Projekt

Beethovens Fünfte Sinfonie Interpretationsgeschichte 1910 bis 1933

Beethovens «Fünfte» ist die erste vollständig auf Schallplatte aufgezeichnete Sinfonie. Dieses Forschungsprojekt vergleicht alle zwischen 1910 und 1933 entstandenen Aufnahmen des Werkes mit Hilfe der von Stephen Lumenta speziell dafür entwickelten Software «click&play» und trägt die in Orchesterarchiven, Bibliotheken und Katalogen greifbaren zusätzlichen Informationen über die Umstände von Aufnahme, Veröffentlichung und Verbreitung der Platten zusammen. Dabei treten voneinander unterscheidbare Aufführungstraditionen zu Tage, die noch im 19. Jahrhundert verwurzelt sind, aber in dieser Zeit von neuen Trends abgelöst werden: Gerade der Schritt von der aufnahmelosen Zeit hin zur Reproduzierbarkeit des Orchesterklanges führt zu einer Veränderung der Interpretationsgewohnheiten hin zu einer Objektivierung der musikalischen Vorgänge: Die Tempi werden tendenziell stabiler, das «Tempo rubato» immer weniger praktiziert und die vertikale Präzision dadurch stärker gewichtet. Man verwendet die leeren Saiten immer weniger und setzt das Vibrato gleichmässiger und nicht mehr als punktuelles Ausdrucksmittel ein, sondern quasi flächendeckend als klangliche Konstante. Auf der andern Seite gilt das Portamento – das Anschleifen auch von grösseren Intervallen, das früher ausgiebig eingesetzt wurde – immer mehr als Zeichen schlechten Geschmacks.
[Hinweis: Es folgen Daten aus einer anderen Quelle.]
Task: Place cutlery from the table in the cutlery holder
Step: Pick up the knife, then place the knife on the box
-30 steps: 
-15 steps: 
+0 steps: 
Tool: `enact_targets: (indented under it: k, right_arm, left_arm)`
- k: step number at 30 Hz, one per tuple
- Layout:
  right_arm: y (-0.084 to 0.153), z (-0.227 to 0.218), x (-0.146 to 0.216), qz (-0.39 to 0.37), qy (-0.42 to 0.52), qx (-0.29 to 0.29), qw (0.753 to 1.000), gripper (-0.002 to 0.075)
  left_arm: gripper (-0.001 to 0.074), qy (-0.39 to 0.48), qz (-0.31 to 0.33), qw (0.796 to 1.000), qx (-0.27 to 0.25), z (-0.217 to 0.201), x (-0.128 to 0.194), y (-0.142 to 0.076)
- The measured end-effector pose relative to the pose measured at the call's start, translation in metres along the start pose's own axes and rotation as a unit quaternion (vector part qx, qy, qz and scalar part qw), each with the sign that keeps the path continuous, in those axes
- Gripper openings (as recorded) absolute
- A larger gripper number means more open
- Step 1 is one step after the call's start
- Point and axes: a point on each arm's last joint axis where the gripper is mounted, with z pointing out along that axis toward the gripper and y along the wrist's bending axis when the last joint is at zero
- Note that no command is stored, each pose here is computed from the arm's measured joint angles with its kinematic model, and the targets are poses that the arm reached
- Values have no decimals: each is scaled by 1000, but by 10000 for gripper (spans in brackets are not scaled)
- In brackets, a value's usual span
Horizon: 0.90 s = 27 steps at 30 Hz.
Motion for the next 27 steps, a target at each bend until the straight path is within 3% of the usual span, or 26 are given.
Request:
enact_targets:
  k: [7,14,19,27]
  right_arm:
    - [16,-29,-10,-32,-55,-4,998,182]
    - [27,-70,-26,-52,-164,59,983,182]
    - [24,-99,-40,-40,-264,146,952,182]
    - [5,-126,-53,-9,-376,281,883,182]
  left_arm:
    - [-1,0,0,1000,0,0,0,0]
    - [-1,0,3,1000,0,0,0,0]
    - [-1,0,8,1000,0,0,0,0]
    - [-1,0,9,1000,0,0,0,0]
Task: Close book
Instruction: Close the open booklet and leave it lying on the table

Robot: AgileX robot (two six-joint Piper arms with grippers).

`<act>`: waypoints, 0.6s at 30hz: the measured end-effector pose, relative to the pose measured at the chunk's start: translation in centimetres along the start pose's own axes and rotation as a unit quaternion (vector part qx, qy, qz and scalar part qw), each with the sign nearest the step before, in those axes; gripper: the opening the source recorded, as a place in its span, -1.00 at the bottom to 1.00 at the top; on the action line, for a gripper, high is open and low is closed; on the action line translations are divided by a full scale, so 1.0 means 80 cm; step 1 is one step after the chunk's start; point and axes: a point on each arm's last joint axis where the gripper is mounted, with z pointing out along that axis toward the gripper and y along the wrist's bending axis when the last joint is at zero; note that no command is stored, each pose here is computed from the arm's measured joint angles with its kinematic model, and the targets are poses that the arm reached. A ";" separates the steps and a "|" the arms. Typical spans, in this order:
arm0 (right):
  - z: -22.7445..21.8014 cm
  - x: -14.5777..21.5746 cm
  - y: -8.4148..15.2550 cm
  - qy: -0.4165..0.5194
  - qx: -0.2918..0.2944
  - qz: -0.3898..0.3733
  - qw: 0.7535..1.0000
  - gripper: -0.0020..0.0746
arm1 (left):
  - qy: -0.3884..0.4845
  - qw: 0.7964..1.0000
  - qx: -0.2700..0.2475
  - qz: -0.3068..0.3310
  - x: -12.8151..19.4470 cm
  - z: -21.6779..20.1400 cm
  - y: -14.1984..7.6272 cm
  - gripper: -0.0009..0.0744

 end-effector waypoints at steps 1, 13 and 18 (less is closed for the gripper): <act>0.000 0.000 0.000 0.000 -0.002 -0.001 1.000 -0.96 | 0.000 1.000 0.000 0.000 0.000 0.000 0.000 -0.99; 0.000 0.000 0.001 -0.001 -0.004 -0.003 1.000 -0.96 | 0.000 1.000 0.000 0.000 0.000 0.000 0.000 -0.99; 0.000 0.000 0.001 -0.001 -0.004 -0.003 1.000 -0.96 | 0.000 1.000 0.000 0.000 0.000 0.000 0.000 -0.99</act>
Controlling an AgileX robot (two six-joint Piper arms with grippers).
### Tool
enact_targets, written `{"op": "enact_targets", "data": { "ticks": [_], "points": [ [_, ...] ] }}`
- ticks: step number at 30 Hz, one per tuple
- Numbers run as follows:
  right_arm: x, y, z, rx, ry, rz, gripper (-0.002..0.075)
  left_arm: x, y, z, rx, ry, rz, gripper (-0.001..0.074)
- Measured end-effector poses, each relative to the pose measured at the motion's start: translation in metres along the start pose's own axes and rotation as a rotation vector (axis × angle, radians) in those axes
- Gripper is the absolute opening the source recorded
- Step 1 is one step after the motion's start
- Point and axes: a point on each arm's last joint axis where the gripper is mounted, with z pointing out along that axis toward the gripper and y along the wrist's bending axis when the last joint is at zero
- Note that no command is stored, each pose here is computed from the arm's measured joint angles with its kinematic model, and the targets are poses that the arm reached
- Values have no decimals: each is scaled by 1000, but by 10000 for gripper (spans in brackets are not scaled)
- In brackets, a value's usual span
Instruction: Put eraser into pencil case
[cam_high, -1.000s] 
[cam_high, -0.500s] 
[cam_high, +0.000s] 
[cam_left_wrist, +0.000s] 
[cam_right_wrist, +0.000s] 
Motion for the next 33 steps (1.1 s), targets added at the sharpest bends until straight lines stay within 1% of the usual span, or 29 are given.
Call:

Somit verändert sich das ganze Selbstverständnis des Musizierens, wenn man zeitverschoben sich selber zuhören kann: Man wird kritischer und beobachtet das eigene Spiel als Reflexion ausserhalb der Zeit, in welcher man die Musik erlebt hat.
Im Anschluss an das Forschungsprojekt werden im Herbst 2010 durch das Orchester der HKB unter Bruno Weil die um 1900 herrschenden Traditionen exemplarisch wiederbelebt, und zwar mit einer Aufführung der fünften Sinfonie in der von Gustav Mahler eingerichteten Fassung für ein Orchester von über 100 Musikern, die Beethovens Text dynamisch und instrumentatorisch weiterentwickelt und damit gleichsam Mahlers notierte Interpretation des Werkes darstellt.

Forschungsplakat

Bild: Arthur Nikisch am Dirigentenpult der Berliner Philharmoniker in der Philharmonie, 1895 (The Tully Potter Collection)

Beethoven, Mahler und die Folgen. Tondokumente 1910–1933

Im Rahmen des Symposiums «Blick zurück ins 19. Jahrhundert» fand am 2. Oktober 2010 unter dem Titel «Beethoven, Mahler und die Folgen: Tondokumente 1910–1933» auch eine Tagung in Verbindung mit dem Projekt Beethoven 5 statt. Matthias Arter, Bruno Weil und Kai Köpp referierten über Beethoveninterpretationen in frühen Tonaufnahmen sowie Streicherpraxis der damaligen Zeit.

Weiter wurde in einem Konzerts des Orchesters der HKB unter der Leitung von Bruno Weil u.a. Beethovens 5. Sinfonie in der Version von Gustav Mahler aufgeführt.